Depois de Meia Noite, Tudo Começa...



Ubirajara Sá

Já passava de meia-noite quando Candinho foi dormir. Estivera namorando, e depois, por alguns instantes, ficara conversando com os amigos na esquina da rua onde morava. Era no próprio bloco de apartamentos em que residia, o local do bate-papo. Ali eles se perdiam em gargalhadas. A conversa rolava até que um deles dissesse que já estava na hora de subir pra dormir. Afinal, no outro dia todos iriam trabalhar.

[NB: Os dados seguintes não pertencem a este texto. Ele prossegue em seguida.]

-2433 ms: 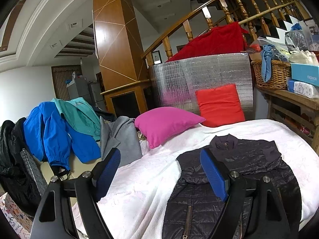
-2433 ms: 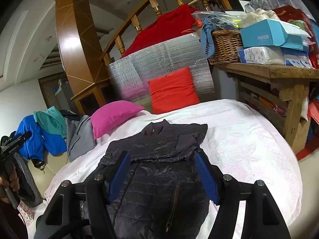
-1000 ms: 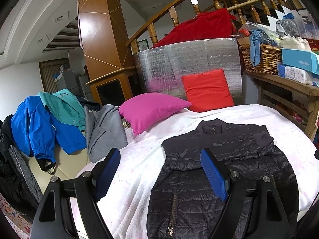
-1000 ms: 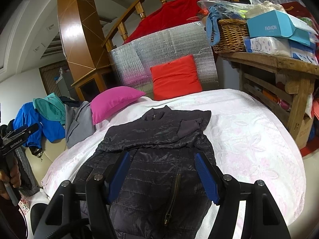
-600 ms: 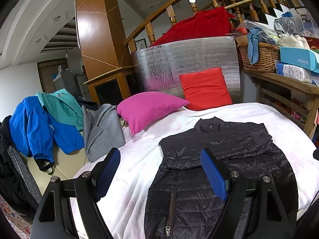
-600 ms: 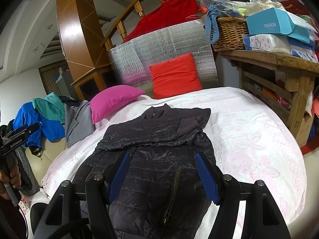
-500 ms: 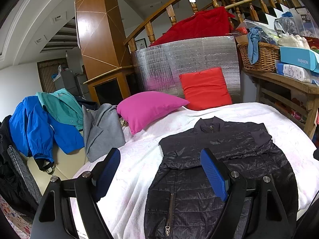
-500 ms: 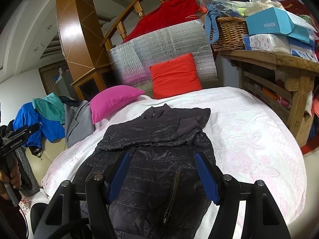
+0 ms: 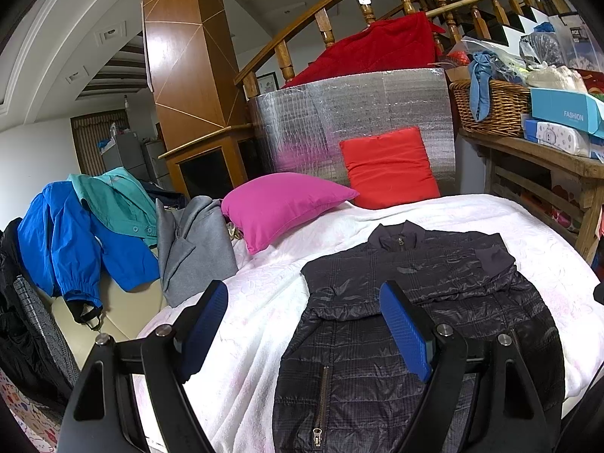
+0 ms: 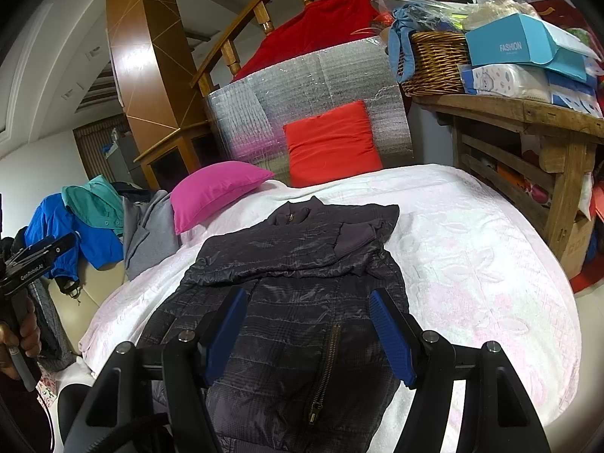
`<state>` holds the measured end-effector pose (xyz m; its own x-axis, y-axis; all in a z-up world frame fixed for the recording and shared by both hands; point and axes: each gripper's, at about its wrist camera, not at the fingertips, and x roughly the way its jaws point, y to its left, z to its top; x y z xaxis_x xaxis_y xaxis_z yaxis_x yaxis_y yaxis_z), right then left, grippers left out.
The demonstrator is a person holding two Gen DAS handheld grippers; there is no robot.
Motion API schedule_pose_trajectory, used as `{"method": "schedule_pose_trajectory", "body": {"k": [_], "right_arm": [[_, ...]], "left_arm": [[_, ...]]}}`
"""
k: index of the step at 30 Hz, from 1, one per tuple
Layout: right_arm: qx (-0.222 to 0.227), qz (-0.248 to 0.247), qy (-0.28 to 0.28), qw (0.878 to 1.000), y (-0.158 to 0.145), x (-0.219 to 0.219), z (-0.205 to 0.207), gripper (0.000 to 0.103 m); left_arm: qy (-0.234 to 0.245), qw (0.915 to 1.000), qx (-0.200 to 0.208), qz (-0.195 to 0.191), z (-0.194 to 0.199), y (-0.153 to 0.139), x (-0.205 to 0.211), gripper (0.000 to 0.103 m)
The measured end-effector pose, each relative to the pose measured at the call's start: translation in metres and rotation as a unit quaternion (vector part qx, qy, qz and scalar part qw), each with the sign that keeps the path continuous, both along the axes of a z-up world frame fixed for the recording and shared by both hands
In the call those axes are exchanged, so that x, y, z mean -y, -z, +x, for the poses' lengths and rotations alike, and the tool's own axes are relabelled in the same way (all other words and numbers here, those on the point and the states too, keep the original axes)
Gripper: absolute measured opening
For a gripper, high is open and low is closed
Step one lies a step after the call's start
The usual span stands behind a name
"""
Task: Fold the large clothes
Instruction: 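Release the jacket and pull both grippers back, then grasp the black jacket's hem with both grippers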
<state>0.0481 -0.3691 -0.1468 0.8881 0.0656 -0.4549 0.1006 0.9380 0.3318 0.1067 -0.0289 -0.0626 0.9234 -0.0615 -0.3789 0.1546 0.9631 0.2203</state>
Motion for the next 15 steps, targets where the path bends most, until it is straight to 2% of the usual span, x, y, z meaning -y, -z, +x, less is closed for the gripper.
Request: {"method": "schedule_pose_trajectory", "body": {"k": [9, 11, 15], "right_arm": [[-0.004, 0.000, -0.002, 1.000, 0.000, 0.000, 0.001, 0.071], [-0.014, 0.000, -0.002, 1.000, 0.000, 0.001, 0.002, 0.071], [-0.038, 0.029, 0.000, 0.999, 0.012, 0.012, 0.000, 0.072]], "left_arm": [[0.001, 1.0000, -0.006, 0.002, 0.002, 0.003, -0.001, 0.083], [0.007, 0.9995, -0.029, -0.002, 0.008, 0.011, -0.007, 0.083], [0.001, 0.9898, -0.141, -0.016, 0.034, 0.053, -0.034, 0.083]]}}
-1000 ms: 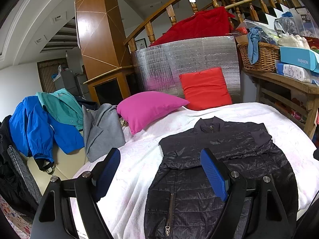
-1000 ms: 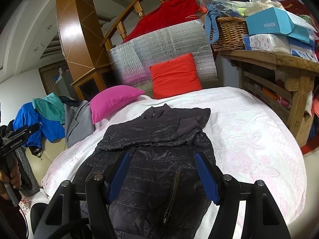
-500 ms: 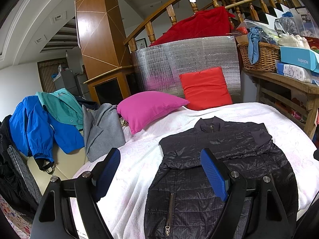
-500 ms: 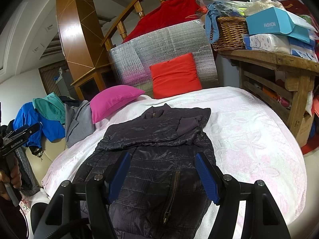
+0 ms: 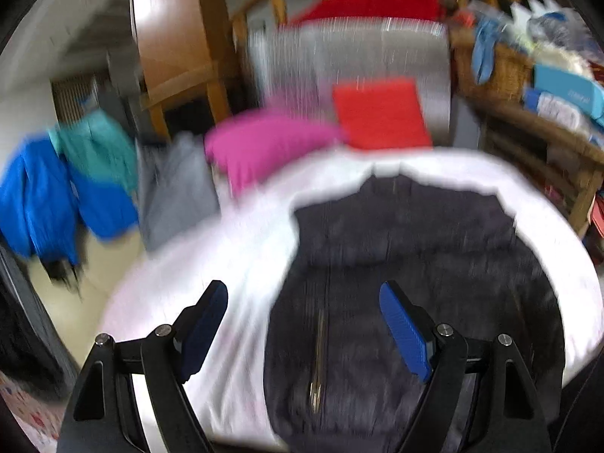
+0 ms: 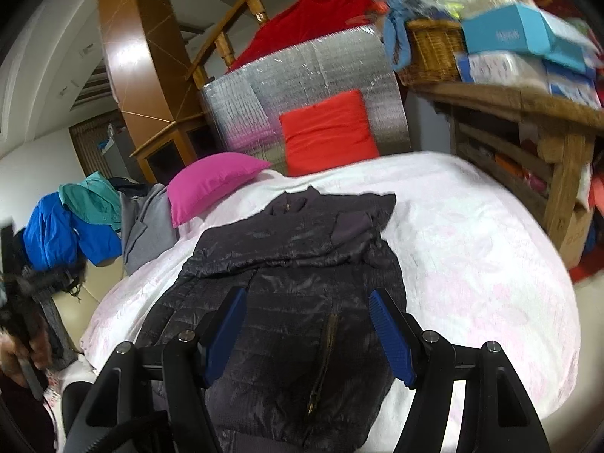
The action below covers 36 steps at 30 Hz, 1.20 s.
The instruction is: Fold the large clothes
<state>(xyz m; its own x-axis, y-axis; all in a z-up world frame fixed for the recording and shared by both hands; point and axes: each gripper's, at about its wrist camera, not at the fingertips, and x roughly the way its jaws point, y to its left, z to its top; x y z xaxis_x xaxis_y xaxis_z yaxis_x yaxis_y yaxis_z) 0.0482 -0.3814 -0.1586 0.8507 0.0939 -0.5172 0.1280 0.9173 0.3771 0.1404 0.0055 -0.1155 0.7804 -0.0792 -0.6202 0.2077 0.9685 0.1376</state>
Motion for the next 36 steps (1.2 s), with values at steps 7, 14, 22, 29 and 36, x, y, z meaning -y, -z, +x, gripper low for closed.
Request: {"method": "schedule_pose_trajectory", "body": {"k": [7, 14, 22, 29, 36], "right_arm": [[-0.090, 0.079, 0.012, 0.993, 0.066, 0.016, -0.003, 0.078], [-0.158, 0.102, -0.006, 0.982, 0.118, -0.002, 0.003, 0.078], [-0.198, 0.115, 0.005, 0.973, 0.155, -0.016, 0.020, 0.078], [-0.179, 0.102, -0.038, 0.978, 0.147, -0.031, 0.020, 0.036], [-0.224, 0.144, -0.043, 0.963, 0.167, -0.023, 0.019, 0.067]], "left_arm": [[-0.054, 0.9851, -0.160, -0.035, 0.030, 0.083, -0.058, 0.083], [-0.043, 0.9734, -0.216, -0.063, 0.027, 0.124, -0.059, 0.081], [-0.051, 0.9654, -0.253, -0.038, 0.033, 0.156, -0.050, 0.072], [-0.033, 0.9559, -0.275, -0.096, 0.032, 0.169, -0.064, 0.061], [-0.024, 0.9504, -0.293, -0.101, 0.030, 0.174, -0.074, 0.074]]}}
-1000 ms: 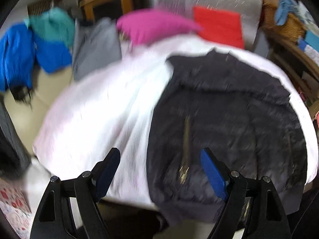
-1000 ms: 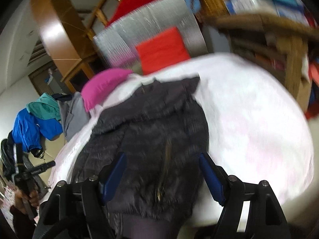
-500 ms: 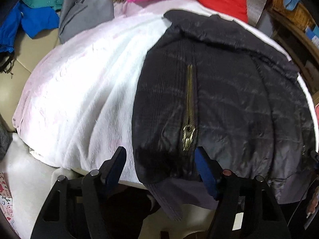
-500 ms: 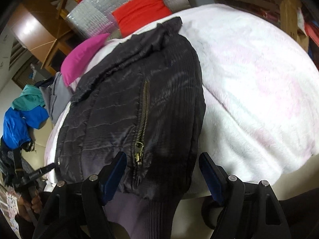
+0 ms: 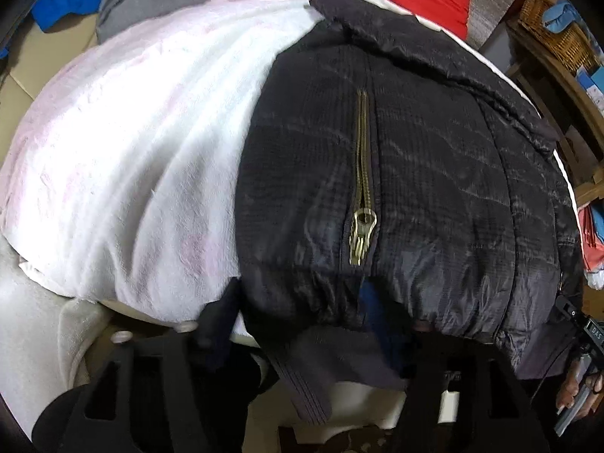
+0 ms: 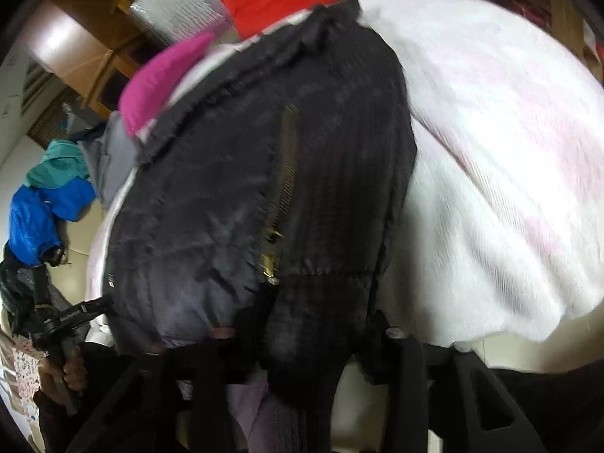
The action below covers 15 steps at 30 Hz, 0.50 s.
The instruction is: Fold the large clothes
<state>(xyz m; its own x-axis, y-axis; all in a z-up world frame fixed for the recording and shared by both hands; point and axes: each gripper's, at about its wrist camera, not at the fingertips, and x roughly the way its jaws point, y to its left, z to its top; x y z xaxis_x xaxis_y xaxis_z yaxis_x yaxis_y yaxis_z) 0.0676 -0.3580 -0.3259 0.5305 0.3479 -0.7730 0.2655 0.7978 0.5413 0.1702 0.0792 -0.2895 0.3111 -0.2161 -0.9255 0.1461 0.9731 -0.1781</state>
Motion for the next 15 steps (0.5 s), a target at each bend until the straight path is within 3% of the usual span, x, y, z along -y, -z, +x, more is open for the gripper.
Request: {"method": "schedule_pose_trajectory", "body": {"k": [2, 4, 5, 7, 8, 9, 12, 14, 15], "right_arm": [[0.004, 0.008, -0.014, 1.000, -0.001, -0.005, -0.001, 0.071], [0.012, -0.020, -0.038, 0.999, -0.006, -0.016, 0.000, 0.070], [0.014, -0.033, -0.046, 0.998, -0.008, -0.019, 0.000, 0.057], [0.027, -0.057, -0.060, 0.996, -0.019, -0.024, -0.001, 0.035], [0.038, -0.053, -0.061, 0.996, -0.025, -0.024, -0.003, 0.028], [0.060, -0.050, -0.062, 0.995, -0.035, -0.024, -0.007, 0.026], [0.133, -0.029, -0.062, 0.989, -0.063, -0.021, -0.017, 0.021], [0.115, -0.029, -0.069, 0.991, -0.058, -0.021, -0.012, 0.022], [0.098, -0.031, -0.070, 0.992, -0.052, -0.022, -0.010, 0.024]], "left_arm": [[0.013, 0.9999, -0.008, 0.000, -0.001, 0.003, 0.004, 0.078], [0.019, 0.9998, -0.001, 0.002, -0.004, 0.002, 0.005, 0.076], [0.020, 0.9998, 0.001, -0.001, -0.004, 0.001, 0.004, 0.076], [0.019, 0.9998, 0.012, -0.003, -0.006, -0.004, 0.002, 0.050], [0.017, 0.9997, 0.018, -0.004, -0.007, -0.007, 0.001, 0.039], [0.016, 0.9996, 0.025, 0.001, -0.007, -0.011, -0.001, 0.021], [0.024, 0.9989, 0.037, -0.016, -0.008, -0.023, -0.005, 0.021], [0.024, 0.9991, 0.032, -0.013, -0.006, -0.021, -0.008, 0.021], [0.022, 0.9994, 0.025, -0.011, -0.007, -0.017, -0.014, 0.031]]}}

Os caras trocavam lero-lero em baixo da janela de uma família nordestina. O dono da casa era estouradão. Brigava por qualquer coisa. Ele cuidava de um irmão que era malucão, de uma mulher dengosa e de uma filha meio lelé. Mas eram gente boa. Os garotos é que não respeitavam o direito deles. Onde já se viu, depois de meia-noite ficar batendo papo, mesmo que baixinho, pra ninguém ouvir, sob o ouvido daqueles que desejam repousar? Não era pra menos, quando o cara meio maluco saia de casa com o facão atrás da turma. O negócio fedia. O Zé Gordinho, o mais chato, encarnava no cara; falava que ele não era de nada... Nossa! Só vendo. Mas depois tudo se acalmava e todos iam dormir em paz.

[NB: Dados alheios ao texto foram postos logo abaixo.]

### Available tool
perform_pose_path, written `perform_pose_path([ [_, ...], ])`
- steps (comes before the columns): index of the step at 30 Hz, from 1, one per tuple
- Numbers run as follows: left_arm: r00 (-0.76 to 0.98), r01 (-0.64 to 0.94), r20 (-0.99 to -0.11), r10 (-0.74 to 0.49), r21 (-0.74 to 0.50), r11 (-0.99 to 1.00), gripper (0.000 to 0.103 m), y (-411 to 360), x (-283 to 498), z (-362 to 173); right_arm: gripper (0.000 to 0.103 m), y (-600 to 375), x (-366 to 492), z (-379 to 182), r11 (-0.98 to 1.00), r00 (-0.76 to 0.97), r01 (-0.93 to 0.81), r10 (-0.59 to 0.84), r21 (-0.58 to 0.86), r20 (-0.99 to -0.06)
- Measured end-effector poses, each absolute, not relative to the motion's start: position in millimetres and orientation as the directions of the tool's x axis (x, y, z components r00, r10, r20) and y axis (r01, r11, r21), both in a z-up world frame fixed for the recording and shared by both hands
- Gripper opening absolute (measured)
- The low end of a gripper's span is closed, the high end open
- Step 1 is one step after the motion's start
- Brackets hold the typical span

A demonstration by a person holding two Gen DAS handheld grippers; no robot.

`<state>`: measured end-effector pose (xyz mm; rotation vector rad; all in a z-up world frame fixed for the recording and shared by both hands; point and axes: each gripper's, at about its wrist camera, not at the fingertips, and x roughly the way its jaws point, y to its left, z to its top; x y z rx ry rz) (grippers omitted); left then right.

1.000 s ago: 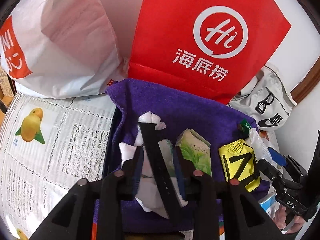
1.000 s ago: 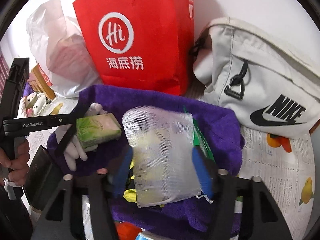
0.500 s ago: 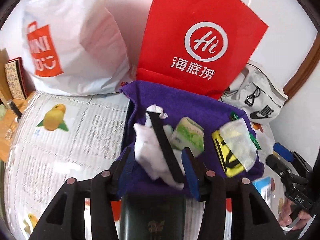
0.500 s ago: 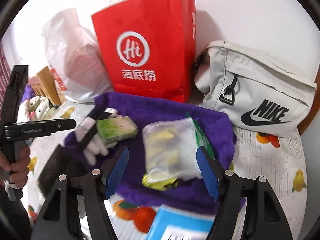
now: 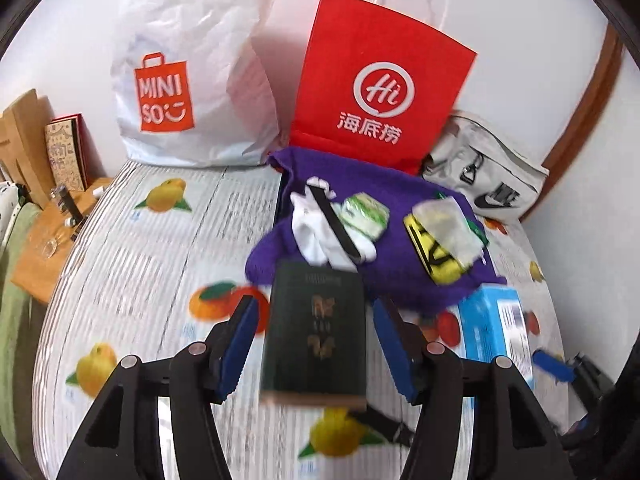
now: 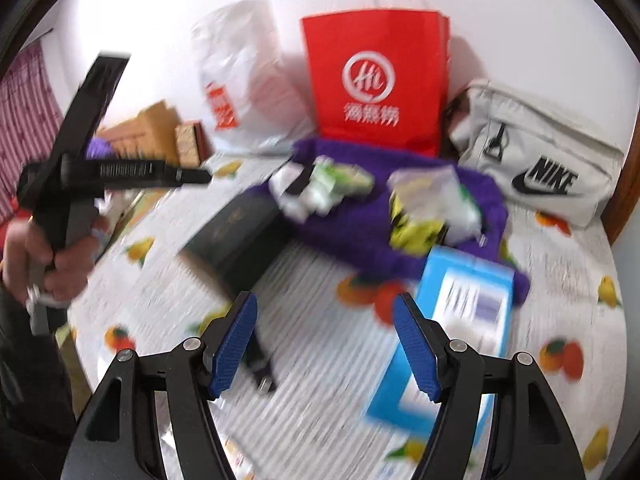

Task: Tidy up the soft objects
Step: 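Grasp the orange-print sachet on the sheet with the right tool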

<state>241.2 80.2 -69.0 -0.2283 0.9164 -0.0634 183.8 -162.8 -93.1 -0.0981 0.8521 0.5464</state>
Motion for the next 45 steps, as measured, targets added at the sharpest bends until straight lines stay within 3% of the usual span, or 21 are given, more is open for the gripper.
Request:
perform_pose_path([
  [15,0.554,-0.022,-0.803,-0.217,-0.275,0.961,0.057,75.7,163.9,-108.5,0.070,-136.8,90.1,-180.3,0.744,0.305,-0.645,0.462,0.177,-0.833],
  [19,0.553,-0.006,-0.800,-0.233,-0.284,0.959,0.060,73.1,152.3,-112.5,0.087,-129.7,78.9,-184.1,0.731,0.325,-0.668,0.456,0.141,-0.829],
  [27,0.558,-0.016,-0.798,-0.228,-0.285,0.958,0.061,73.0,131.9,-126.1,0.093,-120.2,64.5,-189.9,0.770,0.440,-0.637,0.401,0.036,-0.804],
  [32,0.532,-0.026,-0.816,-0.228,-0.285,0.958,0.061,73.4,121.0,-143.8,0.082,-125.3,61.8,-188.0,0.820,0.510,-0.572,0.370,0.015,-0.777],
  [35,0.529,-0.041,-0.820,-0.218,-0.281,0.959,0.061,74.2,117.1,-150.4,0.069,-126.9,64.1,-185.4,0.835,0.529,-0.550,0.362,0.014,-0.768],
  [37,0.526,-0.044,-0.822,-0.219,-0.283,0.958,0.061,72.6,117.1,-152.7,0.052,-127.9,68.3,-183.3,0.843,0.531,-0.537,0.357,0.021,-0.768],
  [45,0.484,-0.009,-0.845,-0.225,-0.263,0.965,0.061,45.0,130.5,-164.7,0.024,-138.4,77.2,-182.3,0.841,0.513,-0.534,0.399,0.081,-0.760],
])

O bairro era um conjunto de apartamentos do INSS, antigo IAPSEB, ou sei lá o quê. Mas era um conjunto. Enorme...! Contavam-se mais ou menos cinqüenta blocos com quatro entradas. Cada uma delas tinha oito apartamentos grandes. Para famílias pobres ou quase pobres. Um lugar onde todos gostavam de viver. Muita paz, muita alegria, muitas garotas... Era o lugar ideal para pessoas que vinham do nordeste. Ali eles se encontravam e relembravam os dias de seca e fome.

Candinho não passou por isso, mas também era nordestino cabra da peste. Garoto estudioso, trabalhador, honesto. O filho que toda mãe gostaria de ter. Candinho começou a trabalhar muito cedo. Com treze anos Candinho já estava atrás de um balcão de uma loja de legumes de um português, na Rua Bela, em São Cristóvão, no Rio de Janeiro. Foi lá que Dinho se sentiu importante pela primeira vez. Mas durou pouco. Logo-logo Dinho iria se desinteressar por aquele trabalho. O negócio dele era outro... Queria ser gente grande. Um melhor trabalho para poder ajudar sua mãe. Ela, coitada, vivia de bicos. Trabalhava ora numa coisa, ora noutra. Já tinha a idade avançada, por isso não podia pegar no pesado. Dinho era o caçula da turma de quatro que ela criara com seus próprios recursos, com seu próprio suor. Saíram de Salvador para passear no Rio, e por lá ficariam por muitos anos. Fora visitar um filho que já buscava uma vida mais promissora na cidade "maravilhosa".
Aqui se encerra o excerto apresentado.